Sementara itu, aplikasi pinjaman online (pinjol) bernama SpyLoan mengandung malware berbahaya.

Menurut laporan keamanan siber ESET, malware ini telah diunduh 12 juta kali, namun jumlah ini mungkin lebih tinggi.

Malware SpyLoan memiliki kemampuan untuk mencuri data pengguna dari ponsel pintar Android, mulai dari informasi perangkat, log panggilan, dan daftar akun.

“Malware SpyLoan memungkinkan penjahat mengakses semua informasi perangkat Android, informasi kalender, informasi jaringan Wi-Fi lokal, dan metadata,” tulis ESET dalam laporannya.

Sekilas aplikasi SpyLoan terlihat seperti aplikasi layanan keuangan yang andal, namun malware SpyLoan menyimpan rahasia yang dapat merugikan pengguna.

Pelaku malware SpyLoan mengelabui korbannya agar menerima pembayaran dengan bunga tinggi, dan jika korban tidak mampu membayar maka pelaku akan mengancam dan memeras korbannya.

Setelah menerima laporan tersebut, Google bergerak cepat untuk menghapus 17 aplikasi berbahaya dari Play Store.

Unduh aplikasi dari sumber tepercaya

Unduh aplikasi melalui sumber resmi seperti Google Play Store dan Apple App Store untuk meminimalkan risiko mengunduh aplikasi berbahaya.

Bacalah lisensi perangkat lunak dengan cermat

Sebelum menginstal suatu aplikasi, bacalah izin yang diminta oleh aplikasi tersebut. Jangan memberikan terlalu banyak izin, apalagi jika permintaan izin dari aplikasi tidak berkaitan dengan fungsi aplikasi.
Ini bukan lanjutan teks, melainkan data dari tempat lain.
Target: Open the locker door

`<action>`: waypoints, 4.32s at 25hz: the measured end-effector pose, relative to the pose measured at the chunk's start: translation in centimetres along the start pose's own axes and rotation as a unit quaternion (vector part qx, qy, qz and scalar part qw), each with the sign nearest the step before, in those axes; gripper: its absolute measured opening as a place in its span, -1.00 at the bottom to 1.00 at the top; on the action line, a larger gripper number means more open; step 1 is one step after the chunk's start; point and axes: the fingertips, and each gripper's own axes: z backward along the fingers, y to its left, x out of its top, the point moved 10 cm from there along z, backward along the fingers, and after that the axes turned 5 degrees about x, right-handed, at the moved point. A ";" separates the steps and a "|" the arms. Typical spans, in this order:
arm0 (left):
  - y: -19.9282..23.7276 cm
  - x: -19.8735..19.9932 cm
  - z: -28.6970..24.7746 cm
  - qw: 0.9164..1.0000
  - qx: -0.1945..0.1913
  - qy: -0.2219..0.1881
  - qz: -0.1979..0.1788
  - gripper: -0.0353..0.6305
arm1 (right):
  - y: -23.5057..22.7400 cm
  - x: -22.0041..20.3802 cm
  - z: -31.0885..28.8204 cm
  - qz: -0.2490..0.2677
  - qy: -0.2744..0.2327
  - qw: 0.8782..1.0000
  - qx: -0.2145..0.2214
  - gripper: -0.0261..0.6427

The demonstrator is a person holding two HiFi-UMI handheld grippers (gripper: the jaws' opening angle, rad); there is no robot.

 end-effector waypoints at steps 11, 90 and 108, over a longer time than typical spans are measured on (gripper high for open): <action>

Perbarui perangkat lunak dan aplikasi

Perbarui sistem operasi ponsel cerdas Anda dan aplikasi yang diinstal secara berkala untuk meningkatkan keamanan dan melindungi data dari ancaman online.

Jangan buka tautan yang mencurigakan

Waspada terhadap tautan yang mencurigakan. Berhati-hatilah saat mengeklik tautan atau lampiran dalam email, meskipun tautan tersebut berasal dari sumber yang memiliki reputasi baik.

Berikan kata sandi yang kuat

Menggunakan kata sandi yang rumit memberikan perlindungan tambahan untuk akun Anda, kata sandi yang panjang dan rumit dapat mencegah pencurian data.